Formerly Duchas, the National Parks and wildlife Service (NPWS - a division of the Dept. of Environment) are engaged at Ballyseedy in the protection of the SAC (E.O.10/ALNION - GLUTINOSO/INCANNE - RESIDUAL ALLUVIAL WOODS - 1992 EU HABITATS DIRECTIVE).

Ballyseedy is rich in Daubenton Bats  according to a detection some years ago.  The Forest Inspector alerted our group,  during  our walk, that Lesser Horseshoe Bats were foraging among the open spaces around the mature planted and naturalised timbers.  Flying a meter above ground, dense sub-climax or scrubwoods are barely navigable by this species, with its stronghold in the cow-rich/dung insects/warm moist Southwest of our Island.

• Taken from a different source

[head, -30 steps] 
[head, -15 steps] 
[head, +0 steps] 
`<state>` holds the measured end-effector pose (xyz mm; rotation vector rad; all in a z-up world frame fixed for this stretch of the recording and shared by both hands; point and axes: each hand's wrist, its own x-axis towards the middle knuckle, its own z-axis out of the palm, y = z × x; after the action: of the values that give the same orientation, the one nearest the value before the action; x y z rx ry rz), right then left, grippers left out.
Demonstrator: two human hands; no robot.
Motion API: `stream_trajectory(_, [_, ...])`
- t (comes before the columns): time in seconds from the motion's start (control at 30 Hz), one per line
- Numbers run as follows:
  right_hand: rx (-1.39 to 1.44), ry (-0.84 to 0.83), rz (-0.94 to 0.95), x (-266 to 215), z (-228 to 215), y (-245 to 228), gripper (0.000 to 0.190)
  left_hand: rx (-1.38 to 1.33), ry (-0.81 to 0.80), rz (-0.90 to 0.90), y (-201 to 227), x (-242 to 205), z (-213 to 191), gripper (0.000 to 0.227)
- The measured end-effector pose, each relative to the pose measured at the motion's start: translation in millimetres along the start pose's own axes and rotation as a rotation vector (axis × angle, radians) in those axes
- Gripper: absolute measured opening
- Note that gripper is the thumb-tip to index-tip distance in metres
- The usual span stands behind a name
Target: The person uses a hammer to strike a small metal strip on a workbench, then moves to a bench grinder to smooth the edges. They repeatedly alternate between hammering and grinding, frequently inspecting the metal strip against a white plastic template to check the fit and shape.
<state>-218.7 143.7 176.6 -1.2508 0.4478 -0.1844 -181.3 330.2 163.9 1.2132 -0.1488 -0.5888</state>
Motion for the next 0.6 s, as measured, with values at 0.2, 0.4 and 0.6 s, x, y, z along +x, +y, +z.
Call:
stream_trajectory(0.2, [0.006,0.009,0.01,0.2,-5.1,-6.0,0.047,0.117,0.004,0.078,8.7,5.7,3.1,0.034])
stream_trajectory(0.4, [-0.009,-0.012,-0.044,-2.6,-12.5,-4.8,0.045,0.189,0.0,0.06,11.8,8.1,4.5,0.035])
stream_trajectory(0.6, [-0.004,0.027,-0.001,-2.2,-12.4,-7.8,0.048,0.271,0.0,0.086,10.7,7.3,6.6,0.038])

Jays, the garrullows crow of the old spinneys, are recorded at Ballyseedy - but one notes that the ecologically intact "disaster prevention function" of old  old genetic reservoirs restricts and most times prohibits any takeover by the introduced trees.  Sycamore is considered to be an exception and we were assured by the forester that management would entail merely the continuous removal of Sycamore seedlings and the fine venerable parents would be spared.

Snowberry Sloes present an introduced American shrub that, like Jap Knotweed or Wild Raspberry, can pose long-term impacts - it can infest and overwhelm long established hedgerows and field boundaries.  Like the Magpie, Giant Hogweed, Laurel and the Grey Squirrel, generally introduced to create a good wildfowling environment of to simply embellish the demesne, Snowberry can be traced back invariably to the Big House and its fickle fashions.

For some of those "fashions" we do need to be thankful.  At Ballyseedy, the "rise and fall" of the Trees, exotic and endemic, sustained healthy soil fungi and especially the Saproxylic Insects (whose job it is to decompose the dead lignins and make them very appetising to the "mycorrhizal internet" of the woodfloor) ensuring thus that an unbroken lineage, stretching back to Erin's youthful days, remains in the floral/faunal sub-Kingdom that is Ballyseedy Wood.